I think Mr. Robert Frost
has a little
on his


Love That Dog is a novel for adolescents written by Sharon Creech and distributed by Scholastic. Like Beverly Cleary’s Dear Mr. Henshaw, this book takes the form of a kid’s correspondence—in this case, Jack is writing to his teacher, Miss Stretchberry. Like Karen Hesse’s 1998 Newbery Medal winner, Out of the Dust, the book is written entirely in verse.

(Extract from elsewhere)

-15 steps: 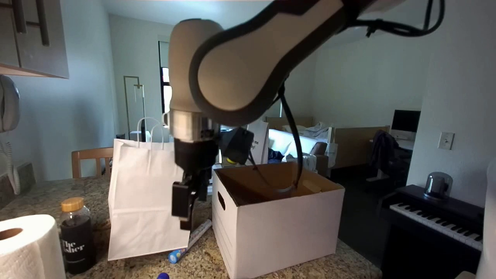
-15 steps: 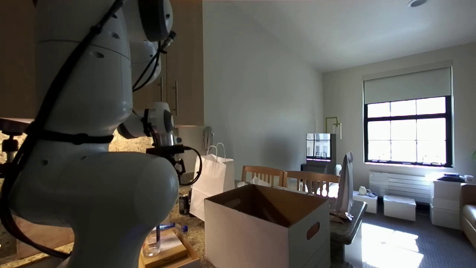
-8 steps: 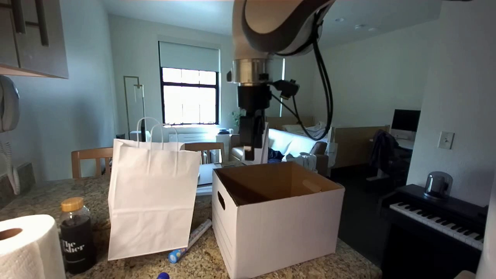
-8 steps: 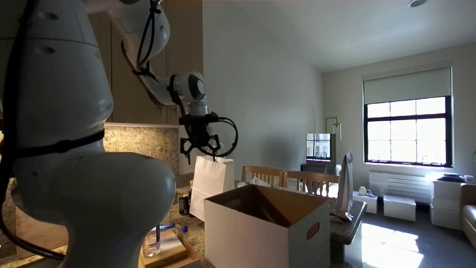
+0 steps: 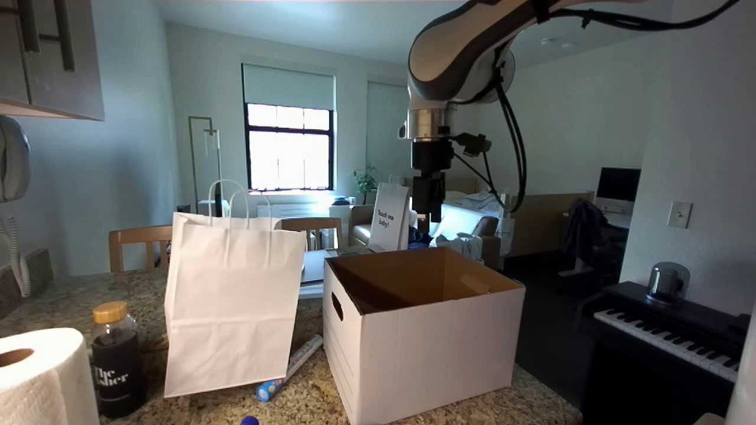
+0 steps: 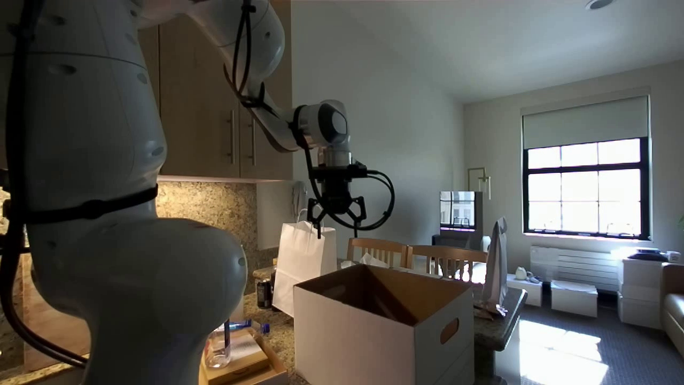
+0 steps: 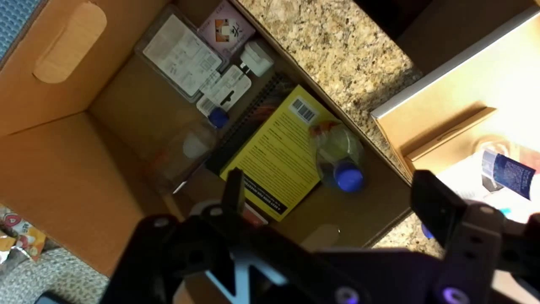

Each page or two of the book is dated at the top, and contains that day’s reaction to the poetry lesson:

September 13

I don’t want to
because boys
don’t write poetry. 

Girls do.


October 24

I am sorry to say
I did not really understand
the tiger tiger burning bright poem
but at least it sounded good
in my ears. 


October 31 

you can put
the two blue-car poems
on the board 
but only if
you don’t put
my name 
on them. 


November 6

They look nice
typed up like that
on blue paper
on a yellow board.

(But still don’t tell anyone
who wrote them, okay?)

(And what does anonymous mean?
Is it good?)


Over the course of the school year, Jack responds to the poems Miss Stretchberry shows the class, and eventually opens up and shares, through his poetry, a very meaningful event in his life. In the spring, a real live poet, Walter Dean Myers, comes to visit his class, and read some of his poetry to them:


in my whole life 
heard anybody
who could talk
like that
Mr. Walter Dean Myers. 

All of my blood
in my veins
was bubbling 
and all of the thoughts
in my head
were buzzing
I wanted to keep
Mr. Walter Dean Myers
at our school


Love That Dog doesn’t take long to read; one of my students brought it to me because she thought it would make me cry, and I read it that afternoon, in between classes. I did cry. But I cry at Hallmark commercials. Lets just say that Ms. Creech does a more-than-sufficient job of developing characters and creating a plot with enough suspense, that one feels invested in what happens.

Because it is a quick read, a page turner, this is a good book for kids with short attention spans—-and I would certainly give it to any child in whom I was trying to encourage an interest in poetry. In the back of the book are the poems by William Carlos Williams, Robert Frost, William Blake, and other poets introduced to Jack’s class by Miss Stretchberry. There are even writing activities and Literature Circle questions, keyed to Bloom’s taxonomy, no less. So this book qualifies as a good teaching tool—-but more than that, it’s a good story, told in an engaging manner.

A quick search of Barnes and Noble turned up 155 books by Walter Dean Myers. Wow.